Ah, Champagne. Whether you start your weekend or kick off a brand new year with it, most of us have indulged in Champagne at one time or another. But what makes Champagne “Champagne” rather than “Sparkling Wine?” You’ve probably heard of both and may be scratching your head as to the difference between the two. Give your head a break and your hand a much better task of holding a glass of bubbly and sipping along as we pull back the curtain on Champagne.
Let’s start off with Champagne the region. As you may or may not know, Champagne is a small wine region located in northeastern France. The wines produced here come from grapes grown specifically within the region.

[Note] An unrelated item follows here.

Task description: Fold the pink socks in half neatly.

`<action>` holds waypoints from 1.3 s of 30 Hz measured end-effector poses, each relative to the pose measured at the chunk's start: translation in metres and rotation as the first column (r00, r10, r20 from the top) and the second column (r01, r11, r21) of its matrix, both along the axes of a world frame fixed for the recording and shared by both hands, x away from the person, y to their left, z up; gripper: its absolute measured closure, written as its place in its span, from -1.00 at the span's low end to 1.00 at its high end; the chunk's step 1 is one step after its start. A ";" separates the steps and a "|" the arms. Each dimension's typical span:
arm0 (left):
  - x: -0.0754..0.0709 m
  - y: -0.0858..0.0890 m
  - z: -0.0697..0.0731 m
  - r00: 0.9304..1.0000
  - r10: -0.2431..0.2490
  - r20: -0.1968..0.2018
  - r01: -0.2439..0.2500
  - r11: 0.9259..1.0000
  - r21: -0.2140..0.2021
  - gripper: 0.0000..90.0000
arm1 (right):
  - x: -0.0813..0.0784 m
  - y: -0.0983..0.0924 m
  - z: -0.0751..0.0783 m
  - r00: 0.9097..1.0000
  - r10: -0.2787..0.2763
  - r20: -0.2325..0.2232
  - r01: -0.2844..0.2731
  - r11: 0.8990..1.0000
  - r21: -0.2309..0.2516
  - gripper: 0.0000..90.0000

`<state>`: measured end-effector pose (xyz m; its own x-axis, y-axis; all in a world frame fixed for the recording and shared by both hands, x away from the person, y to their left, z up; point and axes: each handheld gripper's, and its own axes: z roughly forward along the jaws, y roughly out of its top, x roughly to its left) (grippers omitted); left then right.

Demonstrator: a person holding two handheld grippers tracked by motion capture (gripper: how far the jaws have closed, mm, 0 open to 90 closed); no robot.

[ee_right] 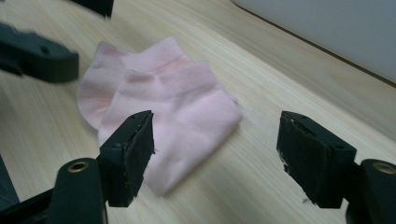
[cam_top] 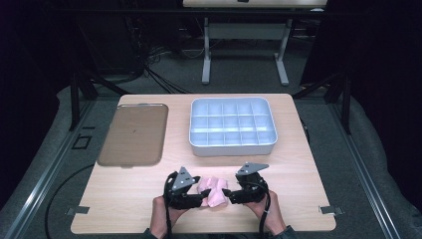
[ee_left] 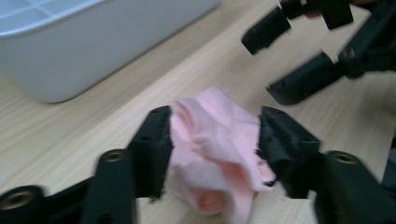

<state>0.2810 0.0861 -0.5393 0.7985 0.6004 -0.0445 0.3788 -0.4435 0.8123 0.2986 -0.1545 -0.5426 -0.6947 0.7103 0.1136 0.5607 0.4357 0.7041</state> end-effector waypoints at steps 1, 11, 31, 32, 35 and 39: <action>0.001 -0.005 -0.003 1.000 -0.010 -0.003 0.010 1.000 0.016 0.13 | 0.000 -0.005 -0.001 1.000 -0.015 -0.015 0.015 1.000 0.003 -0.40; 0.008 -0.008 -0.030 0.999 0.007 -0.047 -0.002 0.996 0.094 0.76 | 0.002 -0.008 -0.015 0.988 -0.032 -0.154 0.029 0.999 -0.018 0.00; 0.008 -0.002 -0.040 0.998 0.031 -0.057 -0.027 0.998 0.058 0.82 | 0.012 0.015 -0.030 0.980 -0.031 -0.197 0.042 0.998 0.049 0.57; 0.008 -0.003 -0.039 0.998 0.029 -0.056 -0.026 0.998 0.061 0.82 | 0.012 0.016 -0.029 0.980 -0.026 -0.195 0.032 0.999 0.027 0.62; 0.007 -0.003 -0.038 0.998 0.033 -0.057 -0.029 0.998 0.063 0.75 | 0.013 0.019 -0.030 0.982 -0.021 -0.189 0.026 0.999 0.024 0.76; 0.004 -0.001 -0.028 0.998 0.035 -0.048 -0.032 0.997 0.069 0.52 | 0.012 0.019 -0.031 0.981 -0.022 -0.194 0.030 0.999 0.039 0.83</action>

The three main grapes used in Champagne are Pinot Noir, Chardonnay, and Pinot Meunier and here’s the important nugget of information: the grapes used in Champagne MUST be fermented and bottled within Champagne and produced using the méthode champenoise (more on that in a minute) for the wine to be classified “Champagne.” Most bubbly wine made outside of this small area is simply referred to as “sparkling wine,” because it is not produced within the Champagne region. Seem strict? It should. These rules are codified in national laws, regulations and international trade agreements. And yet, you may have seen (or even tasted for yourself) a bottle of bubbly labeled California Champagne. So what’s the catch? How is this possible?
This goes back to the end of World War 1. It was during this key time that brought about the Treaty of Versailles, which also brought about an end to the war, and unintentionally created a loophole for California winemakers. Article 275 of the treaty established that only sparkling wine made in Champagne, France could be labeled as true Champagne. All others who signed the treaty agreed to restrict the use of the “Champagne” label to wine residing solely from Champagne, France. Here’s where it really gets interesting. Although the United States signed the treaty, the Senate never ratified the treaty. How did we get away with this? How were the other countries not pushing for ratification? If you remember correctly, it was during this time in 1919, that the United States was undergoing a terrible moment in history known as Prohibition. It seemed imminent that California winemakers would be going out of business, so the idea that the US could possibly pose a threat to this agreement seemed a moot point. Little did they know that things in the US would change drastically.
In 1933, the ratification of the Twenty-first Amendment repealed the Eighteenth Amendment and the US rejoiced. With wine. Lots and lots of wine. The end of Prohibition still didn’t shine light on the potential issue at stake, since the wine industry in California was stagnated for years upon years, until it picked back up in the 1970s. It wasn’t until 2005 when the United States and the EU reached an agreement, whereby Champagne could not longer appear on domestic wine labels. Unless… Yes, there’s another catch. Unless that producer had used been using the name “Champagne” before March 10th, 2006...then they could continue to use the name indefinitely. Now, most wineries won’t use the term Champagne out of respect for the region itself, however, there are a few that may slip it in so if you’re on the hunt of a favorite new “Champagne” be sure to read your labels carefully.
So, now that we know where it’s from and why it’s called Champagne...how is it made? (I told you we’d be getting back to this) There are five main methods to making sparkling wine. The most complex, costly, and arguably the most prestigious, is the way in which it is made in Champagne. This method is referred to as the “traditional method” around the world.
To make sparkling wine in the traditional method, grapes are picked early by hand in whole clusters. They are then fermented and pressed gently. The grapes first go through a normal wine fermentation; next, a mixture of yeast, sugar, and wine is added before the wine is fermented a second time inside individual wine bottles.
The yeast mixture and second fermentation results in trapped carbon dioxide within the bottle, causing the bubbles. The bottles need to be turned daily to ensure that the yeast sediment starts to gather in the neck of the bottle. Once the yeast is in the neck (though the wine may stay in the bottle for years), the top of the bottle is frozen, and the yeast is released. Because there is space left in the bottle, it needs to be topped off with additional wine before it is corked and aged for its eventual release to the market.
Many sparkling wine producers outside of the Champagne region will make their own wines in the same way, even sometimes using the same grape varietals too. They will advertise that they used this production method on their sparkling wine labels via labeling it the “traditional method,” “Champagne method,” “method champenoise” or in South Africa, “Methode Cap Classique” after the name of their wine. They cannot legally call their wines “Champagne,” so they use these other phrases to represent that their wines may be of a similar quality.
It’s simple, but it’s important to differentiate: Champagne is sparkling wine, but not every sparkling wine is Champagne.